BT, where I spent the bulk of my career, have announced they are intend to reduce their workforce by 55,000 employees world wide. That’s over 40%.

So if you work in BT, you have a 4 in 10 chance of losing your job.

The original announcement was couched in terms of being more efficient and using AI to replace people. It’s only int the news again because they are looking for a new CEO to implement the cuts.

4 in 10. Not very nice odds, are they?

There will be people who have worked in BT (or in EE, or the other companies it has acquired) for their entire career or at least a substantial period of time. They will have specialised to meet the business needs of the organisation, moulded their careers (and themselves) to suit BT’s corporate objectives.

They will have shown commitment to the company, have put their jobs before their loved ones, before their personal needs and desires, on occasions. They will have made choices that have tied them more closely to the business, perhaps restricting their options elsewhere.

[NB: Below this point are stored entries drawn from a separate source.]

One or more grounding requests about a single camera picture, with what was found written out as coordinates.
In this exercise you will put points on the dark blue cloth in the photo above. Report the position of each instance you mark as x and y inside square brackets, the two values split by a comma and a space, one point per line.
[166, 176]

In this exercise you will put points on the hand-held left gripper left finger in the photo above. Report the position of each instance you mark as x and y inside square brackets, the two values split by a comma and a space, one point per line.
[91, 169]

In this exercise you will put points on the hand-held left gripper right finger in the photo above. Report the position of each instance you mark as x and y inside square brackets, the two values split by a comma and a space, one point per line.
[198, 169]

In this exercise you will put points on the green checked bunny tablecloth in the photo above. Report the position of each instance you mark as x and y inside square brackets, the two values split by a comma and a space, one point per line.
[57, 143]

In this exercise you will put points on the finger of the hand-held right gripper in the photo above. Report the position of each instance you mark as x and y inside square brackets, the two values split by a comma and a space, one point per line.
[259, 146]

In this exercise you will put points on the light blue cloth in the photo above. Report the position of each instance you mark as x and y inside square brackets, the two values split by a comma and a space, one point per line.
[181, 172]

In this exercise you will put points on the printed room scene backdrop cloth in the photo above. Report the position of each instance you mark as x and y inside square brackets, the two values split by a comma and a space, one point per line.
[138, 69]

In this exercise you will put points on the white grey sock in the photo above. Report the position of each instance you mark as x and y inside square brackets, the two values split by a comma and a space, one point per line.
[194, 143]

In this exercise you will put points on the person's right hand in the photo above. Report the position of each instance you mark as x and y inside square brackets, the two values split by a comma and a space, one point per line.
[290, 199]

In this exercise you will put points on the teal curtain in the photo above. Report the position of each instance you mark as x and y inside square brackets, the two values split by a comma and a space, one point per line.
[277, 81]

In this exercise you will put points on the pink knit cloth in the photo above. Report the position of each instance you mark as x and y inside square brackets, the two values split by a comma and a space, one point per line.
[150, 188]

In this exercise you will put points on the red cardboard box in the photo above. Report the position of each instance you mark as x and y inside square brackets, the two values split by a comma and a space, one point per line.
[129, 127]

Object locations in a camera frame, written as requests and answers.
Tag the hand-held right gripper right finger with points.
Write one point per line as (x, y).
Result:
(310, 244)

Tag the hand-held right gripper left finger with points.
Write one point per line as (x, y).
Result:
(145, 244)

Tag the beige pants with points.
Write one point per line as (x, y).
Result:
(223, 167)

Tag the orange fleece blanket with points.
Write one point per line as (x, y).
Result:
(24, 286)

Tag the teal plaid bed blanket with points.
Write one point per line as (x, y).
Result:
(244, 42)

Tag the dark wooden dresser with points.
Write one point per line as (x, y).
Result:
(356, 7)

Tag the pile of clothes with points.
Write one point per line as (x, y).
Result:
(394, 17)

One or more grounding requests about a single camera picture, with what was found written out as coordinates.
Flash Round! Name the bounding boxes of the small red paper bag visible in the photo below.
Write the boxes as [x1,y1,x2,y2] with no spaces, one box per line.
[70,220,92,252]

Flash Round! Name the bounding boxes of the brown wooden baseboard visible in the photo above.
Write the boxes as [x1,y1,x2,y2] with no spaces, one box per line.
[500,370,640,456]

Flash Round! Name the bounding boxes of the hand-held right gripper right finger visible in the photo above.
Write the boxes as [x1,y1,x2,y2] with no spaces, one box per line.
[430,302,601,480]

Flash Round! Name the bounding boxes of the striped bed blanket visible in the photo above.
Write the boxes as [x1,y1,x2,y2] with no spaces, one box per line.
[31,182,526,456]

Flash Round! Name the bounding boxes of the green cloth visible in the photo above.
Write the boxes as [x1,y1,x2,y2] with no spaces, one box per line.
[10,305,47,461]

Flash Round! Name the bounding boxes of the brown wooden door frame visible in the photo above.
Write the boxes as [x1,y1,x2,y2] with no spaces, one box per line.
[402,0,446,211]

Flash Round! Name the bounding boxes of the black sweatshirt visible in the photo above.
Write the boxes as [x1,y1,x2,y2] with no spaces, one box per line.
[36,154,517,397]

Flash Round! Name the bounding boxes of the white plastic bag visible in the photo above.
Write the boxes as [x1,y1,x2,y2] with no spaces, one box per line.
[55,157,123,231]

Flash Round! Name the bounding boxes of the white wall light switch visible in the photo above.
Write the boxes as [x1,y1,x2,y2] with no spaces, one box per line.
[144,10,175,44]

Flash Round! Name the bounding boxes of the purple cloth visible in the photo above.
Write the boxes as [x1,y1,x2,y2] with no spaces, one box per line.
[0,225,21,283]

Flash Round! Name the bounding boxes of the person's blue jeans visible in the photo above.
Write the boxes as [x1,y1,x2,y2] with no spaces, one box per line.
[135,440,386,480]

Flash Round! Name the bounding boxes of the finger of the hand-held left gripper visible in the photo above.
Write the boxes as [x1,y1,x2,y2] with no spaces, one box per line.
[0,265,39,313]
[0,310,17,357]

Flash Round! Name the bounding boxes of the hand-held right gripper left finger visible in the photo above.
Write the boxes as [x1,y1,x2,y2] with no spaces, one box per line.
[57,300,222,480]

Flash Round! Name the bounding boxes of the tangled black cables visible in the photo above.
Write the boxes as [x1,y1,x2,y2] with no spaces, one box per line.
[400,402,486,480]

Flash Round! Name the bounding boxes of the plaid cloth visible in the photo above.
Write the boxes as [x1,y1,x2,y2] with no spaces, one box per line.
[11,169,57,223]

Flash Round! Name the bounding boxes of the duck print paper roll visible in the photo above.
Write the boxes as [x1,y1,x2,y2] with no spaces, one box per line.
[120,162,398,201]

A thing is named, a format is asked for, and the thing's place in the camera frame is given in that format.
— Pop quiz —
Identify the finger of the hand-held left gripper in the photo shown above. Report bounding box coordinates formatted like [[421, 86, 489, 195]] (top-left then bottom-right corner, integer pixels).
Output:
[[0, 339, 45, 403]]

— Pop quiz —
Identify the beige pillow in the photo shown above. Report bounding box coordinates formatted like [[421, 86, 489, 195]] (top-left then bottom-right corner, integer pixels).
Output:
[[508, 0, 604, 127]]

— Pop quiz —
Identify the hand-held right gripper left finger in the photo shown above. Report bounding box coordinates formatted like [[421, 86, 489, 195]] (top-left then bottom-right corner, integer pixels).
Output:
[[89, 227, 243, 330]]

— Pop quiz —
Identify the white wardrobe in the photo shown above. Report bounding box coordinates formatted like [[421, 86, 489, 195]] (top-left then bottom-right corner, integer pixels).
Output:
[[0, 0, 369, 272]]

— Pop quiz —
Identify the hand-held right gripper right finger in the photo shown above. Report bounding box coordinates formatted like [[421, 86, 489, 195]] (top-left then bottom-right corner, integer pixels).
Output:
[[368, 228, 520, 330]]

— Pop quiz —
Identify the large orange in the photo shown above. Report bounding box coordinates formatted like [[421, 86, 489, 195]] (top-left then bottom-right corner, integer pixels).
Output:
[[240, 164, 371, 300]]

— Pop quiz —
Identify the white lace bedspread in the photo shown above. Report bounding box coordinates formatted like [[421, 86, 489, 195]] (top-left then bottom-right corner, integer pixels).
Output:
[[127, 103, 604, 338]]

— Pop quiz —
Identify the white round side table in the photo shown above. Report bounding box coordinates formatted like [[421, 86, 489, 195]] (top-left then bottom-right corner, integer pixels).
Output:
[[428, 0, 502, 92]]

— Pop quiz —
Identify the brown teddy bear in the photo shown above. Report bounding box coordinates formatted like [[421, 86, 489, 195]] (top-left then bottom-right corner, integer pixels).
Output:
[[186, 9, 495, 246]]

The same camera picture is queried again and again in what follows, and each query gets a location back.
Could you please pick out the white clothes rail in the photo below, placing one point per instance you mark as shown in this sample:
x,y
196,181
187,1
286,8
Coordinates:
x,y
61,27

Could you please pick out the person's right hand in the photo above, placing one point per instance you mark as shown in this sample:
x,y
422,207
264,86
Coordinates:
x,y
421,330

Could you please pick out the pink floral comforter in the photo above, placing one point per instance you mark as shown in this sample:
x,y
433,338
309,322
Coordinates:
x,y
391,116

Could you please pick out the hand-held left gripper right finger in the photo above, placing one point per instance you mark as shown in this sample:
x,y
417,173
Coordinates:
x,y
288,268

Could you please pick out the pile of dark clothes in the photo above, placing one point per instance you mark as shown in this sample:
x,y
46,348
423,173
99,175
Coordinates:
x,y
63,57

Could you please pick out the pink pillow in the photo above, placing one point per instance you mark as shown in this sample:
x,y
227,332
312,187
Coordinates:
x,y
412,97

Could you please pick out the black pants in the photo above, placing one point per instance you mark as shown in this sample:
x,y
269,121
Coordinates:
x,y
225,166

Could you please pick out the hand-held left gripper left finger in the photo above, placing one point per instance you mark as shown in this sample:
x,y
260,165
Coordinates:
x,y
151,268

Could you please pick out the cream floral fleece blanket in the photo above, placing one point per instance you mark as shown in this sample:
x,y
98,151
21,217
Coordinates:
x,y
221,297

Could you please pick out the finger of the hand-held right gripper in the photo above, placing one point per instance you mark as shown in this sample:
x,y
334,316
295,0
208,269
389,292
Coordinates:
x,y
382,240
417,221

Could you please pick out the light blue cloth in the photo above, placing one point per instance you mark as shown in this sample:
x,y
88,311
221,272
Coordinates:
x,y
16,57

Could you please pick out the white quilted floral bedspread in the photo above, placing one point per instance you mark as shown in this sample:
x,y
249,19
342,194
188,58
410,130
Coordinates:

But that might count for nothing. They still have a 4 in 10 chance of getting the push. That’s almost a toss of a coin.

‘But I work for BT”, they’ll have been thinking,”it’s a global company, market leader in the UK, it’s massive. I’ll be all right.”

And if they are good employees with good appraisals, they can expect to survive the odd bit of belt-tightening that seems an inevitable part of the corporate life.

But 4 in 10? How can anyone think they are safe?

I was there when BT did its first ever round of redundancies. The terms were extremely generous, there was a lot of support for people to find new jobs, or take early retirement. And it was still carnage.

Today, the terms will be nothing like as generous. Many will find themselves too over-specialised to find equivalent roles, or a bit too ‘seasoned’ for a very ageist industry. Some employers will consider them ‘institutionalised’ and so less attractive.

It’s going to be grim.

This is not really about efficiency, or about AI. The are relevant but secondary issues, they are distractions, misdirections . These job cuts are being driven by the share price. And, as sure as night follows day, executive bonuses.

This is why employees are not engaged, this is why over half of them are looking to change jobs, this is why they are ‘quiet quitting’ (or just doing what they are paid to do, as I prefer to put it).

Companies don’t deserve your loyalty, your extra effort, your trust because it’s no longer a reciprocal arrangement. They welched on their half of the deal years ago.

Today, you need to make sure you’ve always got options, that you are always choosing your own path through the corporate minefield, because at any stage they might just decide to blow you up.

Don’t go with flow, be the captain of your ship and steer your own course.